**THE TASK**
Reproduce what is written in the records below exactly, and leave out the images.

**DATASET EXCERPTS**
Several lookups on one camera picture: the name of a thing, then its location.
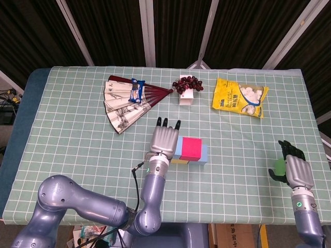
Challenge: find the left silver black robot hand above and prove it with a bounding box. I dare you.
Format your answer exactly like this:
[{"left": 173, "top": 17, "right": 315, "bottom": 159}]
[{"left": 149, "top": 116, "right": 182, "bottom": 160}]

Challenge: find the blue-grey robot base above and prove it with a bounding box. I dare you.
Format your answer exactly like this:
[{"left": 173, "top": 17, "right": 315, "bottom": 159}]
[{"left": 121, "top": 223, "right": 210, "bottom": 248}]

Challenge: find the white metal frame post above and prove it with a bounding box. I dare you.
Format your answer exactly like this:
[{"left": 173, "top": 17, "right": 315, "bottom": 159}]
[
  {"left": 56, "top": 0, "right": 95, "bottom": 67},
  {"left": 139, "top": 0, "right": 157, "bottom": 67},
  {"left": 262, "top": 0, "right": 318, "bottom": 70},
  {"left": 186, "top": 0, "right": 220, "bottom": 70}
]

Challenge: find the green checked tablecloth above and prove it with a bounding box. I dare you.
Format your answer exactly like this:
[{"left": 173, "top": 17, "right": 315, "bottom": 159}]
[{"left": 1, "top": 66, "right": 328, "bottom": 226}]

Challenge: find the white paper box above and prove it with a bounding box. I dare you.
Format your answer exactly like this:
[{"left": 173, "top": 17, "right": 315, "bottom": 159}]
[{"left": 178, "top": 75, "right": 195, "bottom": 106}]

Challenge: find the black electronics with cables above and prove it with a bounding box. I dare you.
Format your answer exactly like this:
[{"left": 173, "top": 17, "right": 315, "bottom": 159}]
[{"left": 0, "top": 87, "right": 24, "bottom": 125}]

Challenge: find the dark red grape bunch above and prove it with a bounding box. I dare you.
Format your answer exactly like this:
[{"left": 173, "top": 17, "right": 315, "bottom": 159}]
[{"left": 172, "top": 75, "right": 204, "bottom": 95}]

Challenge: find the painted paper folding fan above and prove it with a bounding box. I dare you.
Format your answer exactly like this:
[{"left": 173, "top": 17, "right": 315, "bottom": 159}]
[{"left": 103, "top": 74, "right": 174, "bottom": 135}]

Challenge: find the magenta foam cube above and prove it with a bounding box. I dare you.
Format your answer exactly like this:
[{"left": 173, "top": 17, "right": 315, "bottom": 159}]
[{"left": 179, "top": 137, "right": 203, "bottom": 162}]

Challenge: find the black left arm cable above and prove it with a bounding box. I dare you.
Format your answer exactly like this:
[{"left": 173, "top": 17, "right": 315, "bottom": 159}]
[{"left": 74, "top": 162, "right": 145, "bottom": 248}]

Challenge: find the green foam cube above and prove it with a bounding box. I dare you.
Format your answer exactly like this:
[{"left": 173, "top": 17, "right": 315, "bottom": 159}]
[{"left": 274, "top": 158, "right": 287, "bottom": 177}]

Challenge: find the white metal frame bar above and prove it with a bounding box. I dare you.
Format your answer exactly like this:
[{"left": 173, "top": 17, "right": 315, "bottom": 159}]
[
  {"left": 315, "top": 111, "right": 331, "bottom": 125},
  {"left": 0, "top": 69, "right": 25, "bottom": 95}
]

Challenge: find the yellow marshmallow bag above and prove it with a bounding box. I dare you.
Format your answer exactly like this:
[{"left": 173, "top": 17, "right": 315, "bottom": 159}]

**RESPONSE BOX**
Several lookups on one camera picture: the name of a thing, then its location.
Challenge: find the left silver black robot hand above and prove it with a bounding box. I dare you.
Format your answer exactly like this:
[{"left": 173, "top": 17, "right": 315, "bottom": 159}]
[{"left": 149, "top": 116, "right": 182, "bottom": 160}]

Challenge: find the blue-grey robot base above and prove it with a bounding box. I dare you.
Format your answer exactly like this:
[{"left": 173, "top": 17, "right": 315, "bottom": 159}]
[{"left": 121, "top": 223, "right": 210, "bottom": 248}]

Challenge: find the white metal frame post above and prove it with a bounding box. I dare you.
Format your answer exactly like this:
[{"left": 173, "top": 17, "right": 315, "bottom": 159}]
[
  {"left": 56, "top": 0, "right": 95, "bottom": 67},
  {"left": 139, "top": 0, "right": 157, "bottom": 67},
  {"left": 262, "top": 0, "right": 318, "bottom": 70},
  {"left": 186, "top": 0, "right": 220, "bottom": 70}
]

Challenge: find the green checked tablecloth above and prove it with a bounding box. I dare you.
Format your answer exactly like this:
[{"left": 173, "top": 17, "right": 315, "bottom": 159}]
[{"left": 1, "top": 66, "right": 328, "bottom": 226}]

Challenge: find the white paper box above and prove it with a bounding box. I dare you.
Format your answer exactly like this:
[{"left": 173, "top": 17, "right": 315, "bottom": 159}]
[{"left": 178, "top": 75, "right": 195, "bottom": 106}]

Challenge: find the black electronics with cables above and prove it with a bounding box. I dare you.
Format your answer exactly like this:
[{"left": 173, "top": 17, "right": 315, "bottom": 159}]
[{"left": 0, "top": 87, "right": 24, "bottom": 125}]

Challenge: find the dark red grape bunch above and prove it with a bounding box. I dare you.
Format your answer exactly like this:
[{"left": 173, "top": 17, "right": 315, "bottom": 159}]
[{"left": 172, "top": 75, "right": 204, "bottom": 95}]

Challenge: find the painted paper folding fan above and prove it with a bounding box. I dare you.
Format your answer exactly like this:
[{"left": 173, "top": 17, "right": 315, "bottom": 159}]
[{"left": 103, "top": 74, "right": 174, "bottom": 135}]

Challenge: find the magenta foam cube above and prove it with a bounding box. I dare you.
Format your answer exactly like this:
[{"left": 173, "top": 17, "right": 315, "bottom": 159}]
[{"left": 179, "top": 137, "right": 203, "bottom": 162}]

Challenge: find the black left arm cable above and prove it with a bounding box. I dare you.
Format your answer exactly like this:
[{"left": 173, "top": 17, "right": 315, "bottom": 159}]
[{"left": 74, "top": 162, "right": 145, "bottom": 248}]

Challenge: find the green foam cube above and prove it with a bounding box. I dare you.
Format your answer exactly like this:
[{"left": 173, "top": 17, "right": 315, "bottom": 159}]
[{"left": 274, "top": 158, "right": 287, "bottom": 177}]

Challenge: find the white metal frame bar above and prove it with a bounding box. I dare you.
Format your answer exactly like this:
[{"left": 173, "top": 17, "right": 315, "bottom": 159}]
[
  {"left": 315, "top": 111, "right": 331, "bottom": 125},
  {"left": 0, "top": 69, "right": 25, "bottom": 95}
]

Challenge: find the yellow marshmallow bag above and prove it with a bounding box. I dare you.
Format your answer exactly like this:
[{"left": 173, "top": 17, "right": 315, "bottom": 159}]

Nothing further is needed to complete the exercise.